Authored by sebpop on Sep 24 2019, 3:10 PM.

Details

Summary

Tim remarked that the added patterns produce wrong code in case the fsub
instruction has a multiplication as its first operand, i.e., all the patterns FMLSv*_OP1:

define <8 x half> @test_FMLSv8f16_OP1(<8 x half> %a, <8 x half> %b, <8 x half> %c) {
; CHECK-LABEL: test_FMLSv8f16_OP1:
; CHECK: fmls {{v[0-9]+}}.8h, {{v[0-9]+}}.8h, {{v[0-9]+}}.8h
entry:

%mul = fmul fast <8 x half> %c, %b
%sub = fsub fast <8 x half> %mul, %a
ret <8 x half> %sub

}

This doesn't look right to me.
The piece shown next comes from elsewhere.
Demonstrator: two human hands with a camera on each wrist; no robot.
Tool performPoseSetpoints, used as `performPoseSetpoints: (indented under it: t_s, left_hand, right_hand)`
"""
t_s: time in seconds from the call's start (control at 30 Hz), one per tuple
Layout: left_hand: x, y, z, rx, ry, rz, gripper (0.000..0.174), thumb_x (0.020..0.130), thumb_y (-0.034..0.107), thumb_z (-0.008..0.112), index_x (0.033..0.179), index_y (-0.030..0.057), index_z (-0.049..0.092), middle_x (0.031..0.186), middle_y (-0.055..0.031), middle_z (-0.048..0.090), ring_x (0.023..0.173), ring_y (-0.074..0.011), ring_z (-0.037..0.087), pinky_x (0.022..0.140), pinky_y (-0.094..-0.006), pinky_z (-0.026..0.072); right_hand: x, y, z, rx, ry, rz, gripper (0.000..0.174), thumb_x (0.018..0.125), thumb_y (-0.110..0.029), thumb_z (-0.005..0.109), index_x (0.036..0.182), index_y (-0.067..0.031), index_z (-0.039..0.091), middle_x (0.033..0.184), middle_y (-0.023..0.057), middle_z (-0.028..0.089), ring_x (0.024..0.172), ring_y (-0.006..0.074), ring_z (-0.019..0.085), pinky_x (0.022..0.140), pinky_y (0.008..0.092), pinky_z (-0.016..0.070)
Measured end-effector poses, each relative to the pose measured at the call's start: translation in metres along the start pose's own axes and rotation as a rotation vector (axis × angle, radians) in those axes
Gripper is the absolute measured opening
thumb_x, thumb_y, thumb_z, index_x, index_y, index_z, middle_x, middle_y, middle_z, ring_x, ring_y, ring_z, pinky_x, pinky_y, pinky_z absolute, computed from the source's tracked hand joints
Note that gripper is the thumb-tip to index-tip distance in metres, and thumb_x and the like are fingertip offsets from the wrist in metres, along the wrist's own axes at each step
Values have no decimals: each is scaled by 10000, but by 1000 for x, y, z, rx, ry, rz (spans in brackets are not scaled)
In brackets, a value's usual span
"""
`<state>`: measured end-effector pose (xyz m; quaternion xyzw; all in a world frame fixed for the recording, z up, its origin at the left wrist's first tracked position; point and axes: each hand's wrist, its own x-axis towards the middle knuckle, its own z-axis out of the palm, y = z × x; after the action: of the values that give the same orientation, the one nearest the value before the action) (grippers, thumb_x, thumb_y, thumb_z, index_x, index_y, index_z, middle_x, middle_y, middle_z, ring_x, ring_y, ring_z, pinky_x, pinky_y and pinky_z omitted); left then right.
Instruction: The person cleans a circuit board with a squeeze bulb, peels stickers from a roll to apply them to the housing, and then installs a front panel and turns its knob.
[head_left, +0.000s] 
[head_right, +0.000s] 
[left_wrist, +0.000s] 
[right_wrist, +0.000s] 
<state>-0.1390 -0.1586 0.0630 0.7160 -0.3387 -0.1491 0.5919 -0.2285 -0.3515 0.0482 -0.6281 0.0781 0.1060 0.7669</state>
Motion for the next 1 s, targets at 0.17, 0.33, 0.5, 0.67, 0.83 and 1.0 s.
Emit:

The exact instruction produced is "fmls
v0.8h, v2.8h, v1.8h", which I think calculates "v0 - v2*v1", but the
IR is calculating "v2*v1-v0". The equivalent <4 x float> code also
doesn't emit an fmls.

This patch generates an fmla and negates the value of the operand2 of the fsub.
Inspecting the pattern match, I found that there was another mistake in the
opcode to be selected: matching FMULv4*16 should generate FMLSv4*16
and not FMLSv2*32.

Tested on aarch64-linux with make check-all.

Diff Detail

Event Timeline

sebpop created this revision.Sep 24 2019, 3:10 PM
Herald added a project: Restricted Project. · View Herald TranscriptSep 24 2019, 3:10 PM
SjoerdMeijer added inline comments.Oct 7 2019, 8:28 AM
llvm/test/CodeGen/AArch64/fp16-fmla.ll
163

Why are we not generating a fmls?

And a nit, but perhaps actually just using registers v0, v1, and v2 here makes things clearer?

sebpop marked an inline comment as done.Oct 7 2019, 11:24 AM
sebpop added inline comments.
llvm/test/CodeGen/AArch64/fp16-fmla.ll
163

That is part of the problem that Tim pointed out: when the multiply is the first operand of fsub, i.e.,

%sub = fsub fast <8 x half> %mul, %a

that should not generate a fused multiply sub.
With this patch, for b * c - a we negate the value of a and generate a fused multiply add -a + b * c.

SjoerdMeijer accepted this revision.Oct 8 2019, 1:33 AM

Cheers, lgtm

llvm/test/CodeGen/AArch64/fp16-fmla.ll
163

Thanks, I just got myself confused here.

This revision is now accepted and ready to land.Oct 8 2019, 1:33 AM
This revision was automatically updated to reflect the committed changes.